● INSTRUCTIONS TO FOLLOW
The required output is the lines below from the line containing "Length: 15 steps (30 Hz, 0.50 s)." to the line containing "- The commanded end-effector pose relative", inclusive, retyped exactly. No other lines belong in it.

BEGIN RECORDS TO PROCESS

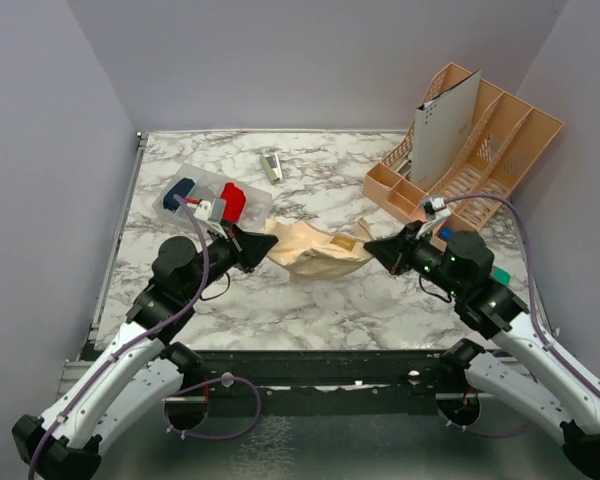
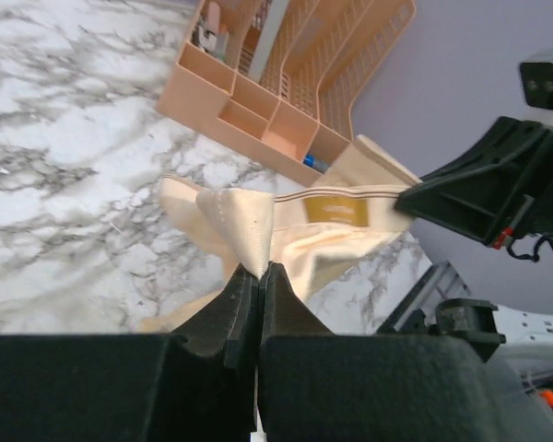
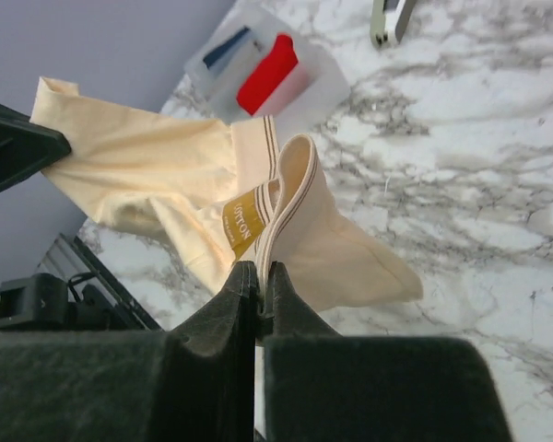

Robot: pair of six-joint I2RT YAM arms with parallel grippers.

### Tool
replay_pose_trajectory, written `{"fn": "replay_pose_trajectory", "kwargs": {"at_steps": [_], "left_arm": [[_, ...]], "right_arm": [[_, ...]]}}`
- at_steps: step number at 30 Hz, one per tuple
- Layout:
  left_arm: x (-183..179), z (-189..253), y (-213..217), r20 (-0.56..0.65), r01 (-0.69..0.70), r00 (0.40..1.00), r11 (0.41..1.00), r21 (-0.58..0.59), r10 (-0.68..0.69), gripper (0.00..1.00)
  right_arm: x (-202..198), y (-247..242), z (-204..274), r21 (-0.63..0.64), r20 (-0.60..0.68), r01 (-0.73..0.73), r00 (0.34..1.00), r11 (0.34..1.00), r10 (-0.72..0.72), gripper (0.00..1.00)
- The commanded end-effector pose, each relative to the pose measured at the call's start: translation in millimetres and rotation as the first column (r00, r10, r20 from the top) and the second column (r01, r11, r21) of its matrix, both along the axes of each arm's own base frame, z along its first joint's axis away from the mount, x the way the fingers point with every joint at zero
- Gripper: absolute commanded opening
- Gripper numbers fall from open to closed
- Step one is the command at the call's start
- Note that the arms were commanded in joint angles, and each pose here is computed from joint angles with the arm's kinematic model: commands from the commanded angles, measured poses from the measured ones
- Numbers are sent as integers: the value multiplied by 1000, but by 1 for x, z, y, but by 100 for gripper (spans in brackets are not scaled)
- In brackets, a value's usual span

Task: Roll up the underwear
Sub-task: Flatten out the underwear at the center of the board.

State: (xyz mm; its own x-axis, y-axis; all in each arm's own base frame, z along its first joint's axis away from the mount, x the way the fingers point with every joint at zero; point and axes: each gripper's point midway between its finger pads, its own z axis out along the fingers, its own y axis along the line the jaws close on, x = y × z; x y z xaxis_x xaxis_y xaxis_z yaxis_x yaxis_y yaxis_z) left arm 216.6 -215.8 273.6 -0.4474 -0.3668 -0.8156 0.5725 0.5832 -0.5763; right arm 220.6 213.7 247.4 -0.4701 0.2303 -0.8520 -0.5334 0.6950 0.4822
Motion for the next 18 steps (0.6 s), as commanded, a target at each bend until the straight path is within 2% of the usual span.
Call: {"fn": "replay_pose_trajectory", "kwargs": {"at_steps": [1, 4, 6, 9, 11, 14, 18], "left_arm": [[-5, -18, 35, 5, -110, 994, 979, 173, 111, 0], [-12, -9, 49, 36, -167, 986, 976, 139, 163, 0], [-17, -7, 54, 36, -183, 983, 977, 108, 181, 0], [-28, -9, 48, -16, -137, 990, 989, 61, 138, 0], [-37, -19, 41, -95, -92, 991, 995, 48, 96, 0], [-47, -47, 35, -257, -59, 964, 998, 39, 67, 0], [-58, -100, 29, -460, -62, 886, 998, 11, 60, 0]], "right_arm": [[-8, -30, 38, 11, 146, 88, 985, 996, -89, 0], [-15, -45, 50, 53, 189, 133, 972, 990, -141, 1], [-15, -54, 44, 36, 154, 176, 972, 984, -180, 0], [-19, -52, 31, -25, 62, 164, 985, 986, -162, 1], [-25, -44, 24, -53, 9, 107, 994, 993, -106, 1], [-23, -40, 2, -104, -99, 104, 989, 989, -114, 1], [-3, -36, -42, -233, -224, 132, 957, 964, -185, 3]]}}
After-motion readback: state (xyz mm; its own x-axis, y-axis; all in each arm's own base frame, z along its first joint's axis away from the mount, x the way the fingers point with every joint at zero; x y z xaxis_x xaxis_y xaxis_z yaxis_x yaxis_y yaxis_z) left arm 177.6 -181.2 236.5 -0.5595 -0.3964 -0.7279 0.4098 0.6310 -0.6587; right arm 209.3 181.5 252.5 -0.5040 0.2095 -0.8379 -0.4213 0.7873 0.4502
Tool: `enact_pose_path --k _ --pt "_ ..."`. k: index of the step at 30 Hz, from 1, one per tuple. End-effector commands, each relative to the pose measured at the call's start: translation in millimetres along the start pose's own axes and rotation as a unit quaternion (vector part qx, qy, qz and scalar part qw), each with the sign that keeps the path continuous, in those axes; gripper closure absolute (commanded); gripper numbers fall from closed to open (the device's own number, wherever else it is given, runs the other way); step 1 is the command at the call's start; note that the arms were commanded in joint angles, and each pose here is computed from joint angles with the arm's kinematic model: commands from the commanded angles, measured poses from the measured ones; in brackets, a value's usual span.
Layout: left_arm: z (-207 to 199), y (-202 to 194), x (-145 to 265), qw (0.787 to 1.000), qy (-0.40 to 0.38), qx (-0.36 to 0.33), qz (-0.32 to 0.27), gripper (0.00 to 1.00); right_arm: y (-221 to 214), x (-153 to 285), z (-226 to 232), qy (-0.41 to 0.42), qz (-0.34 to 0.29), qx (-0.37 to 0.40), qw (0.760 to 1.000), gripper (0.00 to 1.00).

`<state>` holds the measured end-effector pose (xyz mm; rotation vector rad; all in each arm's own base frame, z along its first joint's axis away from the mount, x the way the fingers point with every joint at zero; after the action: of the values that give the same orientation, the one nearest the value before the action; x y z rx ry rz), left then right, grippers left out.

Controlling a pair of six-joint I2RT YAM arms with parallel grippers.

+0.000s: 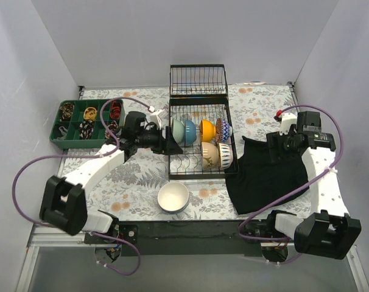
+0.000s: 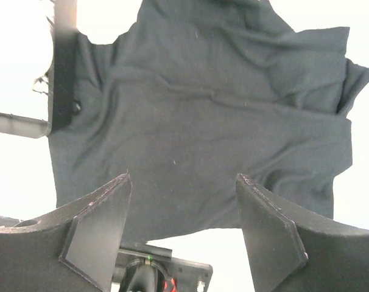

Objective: Load the bowls into the dish rack

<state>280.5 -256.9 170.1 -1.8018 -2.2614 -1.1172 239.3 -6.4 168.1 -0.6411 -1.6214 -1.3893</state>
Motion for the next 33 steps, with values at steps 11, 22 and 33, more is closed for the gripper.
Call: enact_pose_path --k 11,22,33 --pt "-44 -131 76 0.872 -0.002 -0.442 0.211 0.39 13 21 11 -0.002 -0.105 0.028 0.994 0.22" --pt "-41 -180 54 0.827 -0.015 -0.481 0.289 0.39 19 30 13 -0.007 -0.128 0.026 0.991 0.22" --pt "-36 -200 31 0.815 0.007 -0.485 0.318 0.47 22 36 13 -0.014 -0.14 0.025 0.99 0.21"
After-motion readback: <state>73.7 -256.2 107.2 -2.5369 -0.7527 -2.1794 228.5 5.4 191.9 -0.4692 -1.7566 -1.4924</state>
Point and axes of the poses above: each gripper's point midway between its finger pads, its own x axis back along the fingers, its own z axis along the line the jaws close on, y = z × x, the point moved 1 cm from there along x, back along the fingers, and after that the axes turned 3 degrees about x, right-handed, at the moved point
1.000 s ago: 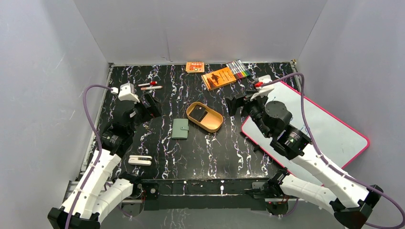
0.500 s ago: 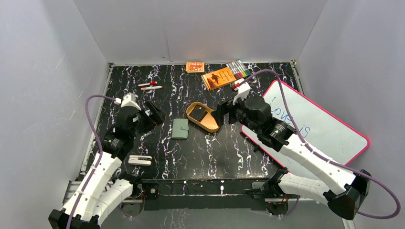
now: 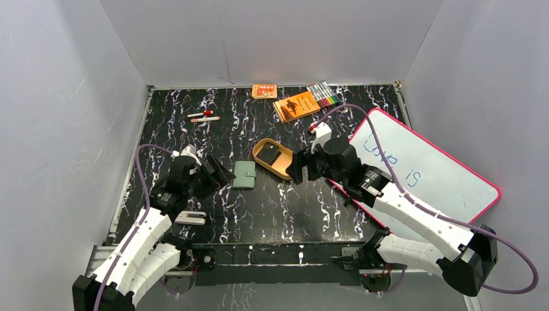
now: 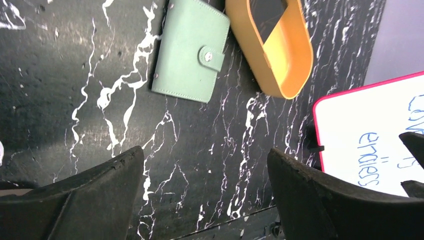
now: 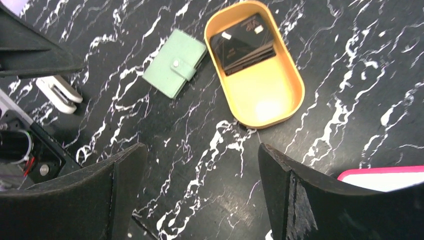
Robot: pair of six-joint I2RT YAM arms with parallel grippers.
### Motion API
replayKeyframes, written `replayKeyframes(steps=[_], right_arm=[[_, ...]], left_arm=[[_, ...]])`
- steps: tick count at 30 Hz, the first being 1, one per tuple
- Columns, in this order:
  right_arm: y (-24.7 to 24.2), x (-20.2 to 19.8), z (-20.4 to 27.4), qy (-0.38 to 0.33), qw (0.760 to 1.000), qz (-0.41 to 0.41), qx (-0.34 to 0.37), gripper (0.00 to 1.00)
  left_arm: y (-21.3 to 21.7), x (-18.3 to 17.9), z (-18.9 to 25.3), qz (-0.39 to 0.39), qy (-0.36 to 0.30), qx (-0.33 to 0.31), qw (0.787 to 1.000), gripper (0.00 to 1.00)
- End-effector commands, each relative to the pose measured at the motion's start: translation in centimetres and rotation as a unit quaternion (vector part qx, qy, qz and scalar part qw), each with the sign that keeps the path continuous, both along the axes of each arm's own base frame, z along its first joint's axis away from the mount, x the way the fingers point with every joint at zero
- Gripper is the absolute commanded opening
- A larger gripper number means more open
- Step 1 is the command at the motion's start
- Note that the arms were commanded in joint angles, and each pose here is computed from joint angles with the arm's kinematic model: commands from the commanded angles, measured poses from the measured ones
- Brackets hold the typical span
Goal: Put the credit cards into the card holder
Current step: Move the card holder to the center of the board.
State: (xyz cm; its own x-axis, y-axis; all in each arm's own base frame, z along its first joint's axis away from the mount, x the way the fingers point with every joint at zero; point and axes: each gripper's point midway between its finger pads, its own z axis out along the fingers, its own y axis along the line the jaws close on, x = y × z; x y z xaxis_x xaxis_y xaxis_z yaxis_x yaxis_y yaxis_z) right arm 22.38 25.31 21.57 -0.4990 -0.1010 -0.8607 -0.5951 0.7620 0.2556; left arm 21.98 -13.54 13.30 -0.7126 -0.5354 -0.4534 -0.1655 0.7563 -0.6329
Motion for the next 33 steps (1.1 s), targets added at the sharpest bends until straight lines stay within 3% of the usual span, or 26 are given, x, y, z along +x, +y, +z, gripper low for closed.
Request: replayKeyframes(steps=[1, 13, 26, 33], right_arm=[[0.8, -1.3, -1.4, 0.035, 0.999, 0.024, 0.012, 0.88], [6.7, -3.0, -6.0, 0.073, 0.996, 0.030, 0.031, 0.73], [13.7, -0.9, -9.4, 0.125, 0.990, 0.026, 0.063, 0.58], [16.1, 0.8, -11.6, 0.148, 0.988, -0.002, 0.046, 0.55]], left_arm=[[-1.2, -0.9, -1.5, -0.017, 0.034, -0.019, 0.999, 0.88], [-1.1, 0.7, -4.0, 0.005, 0.062, 0.023, 0.998, 0.85], [0.3, 0.2, -4.3, 0.025, 0.068, 0.051, 0.996, 0.84], [1.3, -0.3, -3.6, 0.040, 0.060, 0.063, 0.995, 0.82]])
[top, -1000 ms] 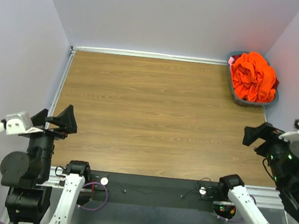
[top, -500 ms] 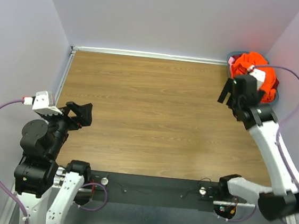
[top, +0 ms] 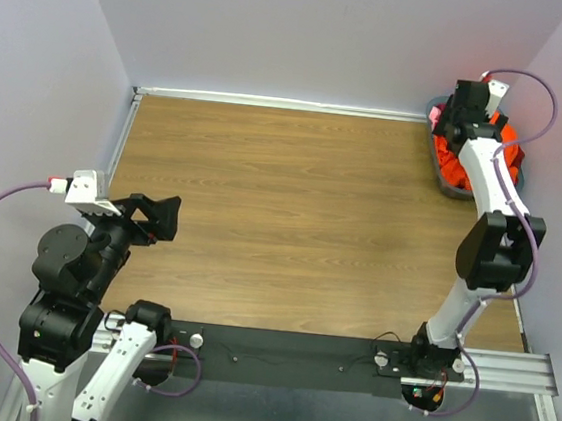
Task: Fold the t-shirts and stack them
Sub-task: Grab the tshirt from the pile
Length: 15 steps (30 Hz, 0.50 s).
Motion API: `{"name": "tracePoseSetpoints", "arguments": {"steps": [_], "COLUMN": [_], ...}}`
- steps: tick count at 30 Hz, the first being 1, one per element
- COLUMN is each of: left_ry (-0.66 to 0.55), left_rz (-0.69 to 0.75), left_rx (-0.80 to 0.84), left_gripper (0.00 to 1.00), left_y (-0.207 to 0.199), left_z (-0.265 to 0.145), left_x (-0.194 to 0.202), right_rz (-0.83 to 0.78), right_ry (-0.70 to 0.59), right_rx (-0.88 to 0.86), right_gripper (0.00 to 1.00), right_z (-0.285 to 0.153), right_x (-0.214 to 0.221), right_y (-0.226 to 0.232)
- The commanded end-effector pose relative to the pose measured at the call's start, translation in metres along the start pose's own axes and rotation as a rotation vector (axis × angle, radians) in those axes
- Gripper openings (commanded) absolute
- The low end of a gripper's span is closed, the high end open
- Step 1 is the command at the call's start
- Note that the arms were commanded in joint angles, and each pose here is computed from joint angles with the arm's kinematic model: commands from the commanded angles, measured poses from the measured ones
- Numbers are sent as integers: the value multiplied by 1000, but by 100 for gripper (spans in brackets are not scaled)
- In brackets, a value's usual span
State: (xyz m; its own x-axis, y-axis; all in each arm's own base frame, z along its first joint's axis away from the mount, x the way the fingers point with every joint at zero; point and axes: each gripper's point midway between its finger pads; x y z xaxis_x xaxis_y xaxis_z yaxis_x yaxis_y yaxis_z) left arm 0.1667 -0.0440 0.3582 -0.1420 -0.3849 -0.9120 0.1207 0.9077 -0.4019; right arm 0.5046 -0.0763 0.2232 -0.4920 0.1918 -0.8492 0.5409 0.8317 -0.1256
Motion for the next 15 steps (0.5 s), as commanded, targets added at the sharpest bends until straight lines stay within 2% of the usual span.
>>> {"name": "tracePoseSetpoints", "arguments": {"steps": [1,7,10,11,12,13,15], "left_ry": [29,38,44,47,49,47,42], "left_rz": [-6,-40,-50,-53,-59,-63,-69], "left_rx": [-21,-74,-97,-101,-107,-110,-113], "left_gripper": [99,99,99,99,99,99,99], "left_y": [4,12,16,17,17,18,18], "left_z": [9,19,24,24,26,27,27], "left_x": [8,11,14,14,15,15,15], "right_rz": [8,-4,15,20,10,6,4], "right_ry": [-24,19,56,62,64,63,47], "right_rx": [-56,-93,-127,-135,-140,-136,-133], "right_gripper": [97,92,80,62,49,21,1], "right_z": [50,108,124,124,123,121,107], "right_x": [-19,-10,4,5,6,7,-1], "right_y": [5,-2,-3,-4,-5,-7,-13]}}
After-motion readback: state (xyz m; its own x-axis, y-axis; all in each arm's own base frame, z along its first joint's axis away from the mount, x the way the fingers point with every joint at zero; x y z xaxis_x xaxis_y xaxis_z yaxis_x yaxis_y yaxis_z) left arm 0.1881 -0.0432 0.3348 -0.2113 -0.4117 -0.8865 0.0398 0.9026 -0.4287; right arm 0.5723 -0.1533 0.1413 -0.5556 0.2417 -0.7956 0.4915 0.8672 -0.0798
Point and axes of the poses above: each gripper's point midway between its finger pads, its own z axis out along the fingers, its own y axis along the line the jaws close on, x = y × z, and after that the axes turned 2 degrees about -z, right-handed
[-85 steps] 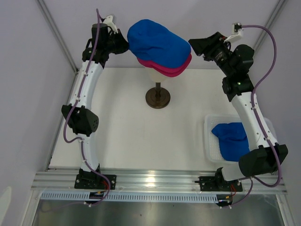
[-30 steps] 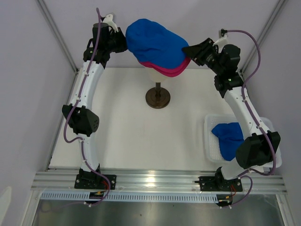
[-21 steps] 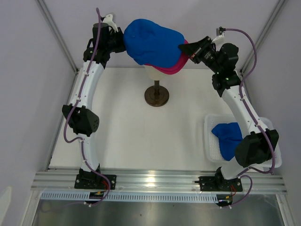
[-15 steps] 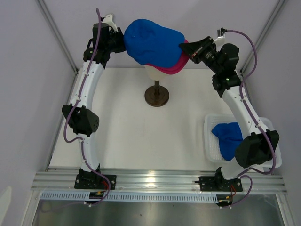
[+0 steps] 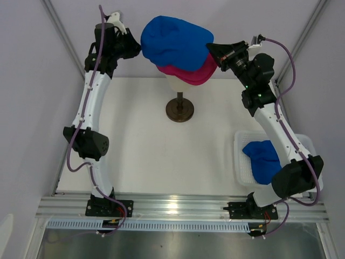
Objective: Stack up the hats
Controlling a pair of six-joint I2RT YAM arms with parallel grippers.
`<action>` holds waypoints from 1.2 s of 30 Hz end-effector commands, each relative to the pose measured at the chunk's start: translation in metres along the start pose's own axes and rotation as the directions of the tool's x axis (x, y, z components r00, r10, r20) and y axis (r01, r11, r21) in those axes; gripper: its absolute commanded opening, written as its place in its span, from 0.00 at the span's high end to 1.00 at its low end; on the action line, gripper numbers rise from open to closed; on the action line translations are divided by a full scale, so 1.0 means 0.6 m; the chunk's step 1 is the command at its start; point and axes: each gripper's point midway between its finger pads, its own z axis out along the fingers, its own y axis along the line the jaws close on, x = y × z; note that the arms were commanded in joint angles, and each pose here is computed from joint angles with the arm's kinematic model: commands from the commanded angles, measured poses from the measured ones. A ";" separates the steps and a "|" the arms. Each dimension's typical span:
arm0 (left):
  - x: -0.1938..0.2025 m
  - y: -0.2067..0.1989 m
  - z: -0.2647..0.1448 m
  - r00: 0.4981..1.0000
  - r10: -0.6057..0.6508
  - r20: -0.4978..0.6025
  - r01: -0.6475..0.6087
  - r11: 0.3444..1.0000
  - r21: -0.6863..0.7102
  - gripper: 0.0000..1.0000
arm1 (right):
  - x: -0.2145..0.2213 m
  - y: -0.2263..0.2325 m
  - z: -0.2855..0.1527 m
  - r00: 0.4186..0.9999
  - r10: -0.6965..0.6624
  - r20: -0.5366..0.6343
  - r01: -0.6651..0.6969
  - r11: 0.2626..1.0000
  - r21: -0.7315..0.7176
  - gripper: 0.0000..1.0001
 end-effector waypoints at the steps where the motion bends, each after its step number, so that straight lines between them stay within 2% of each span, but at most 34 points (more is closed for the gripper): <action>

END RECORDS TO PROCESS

● EXERCISE SOLUTION
Length: 15 steps (30 Hz, 0.50 s).
Motion API: `{"name": "tracePoseSetpoints", "arguments": {"steps": [_], "COLUMN": [_], ...}}`
- steps: tick count at 30 Hz, the first being 1, one per element
- COLUMN is each of: left_ry (-0.66 to 0.55), left_rz (-0.69 to 0.75), left_rx (-0.80 to 0.84), left_gripper (0.00 to 1.00), left_y (-0.207 to 0.199), left_z (-0.265 to 0.145), left_x (-0.194 to 0.202), right_rz (-0.83 to 0.78), right_ry (-0.70 to 0.59), right_rx (-0.88 to 0.86), right_gripper (0.00 to 1.00), right_z (-0.285 to 0.153), right_x (-0.214 to 0.221), right_y (-0.226 to 0.232)
- The commanded end-effector pose relative to the pose measured at the call's start, translation in metres along the start pose's own axes and rotation as a rotation vector (axis × angle, radians) in those axes

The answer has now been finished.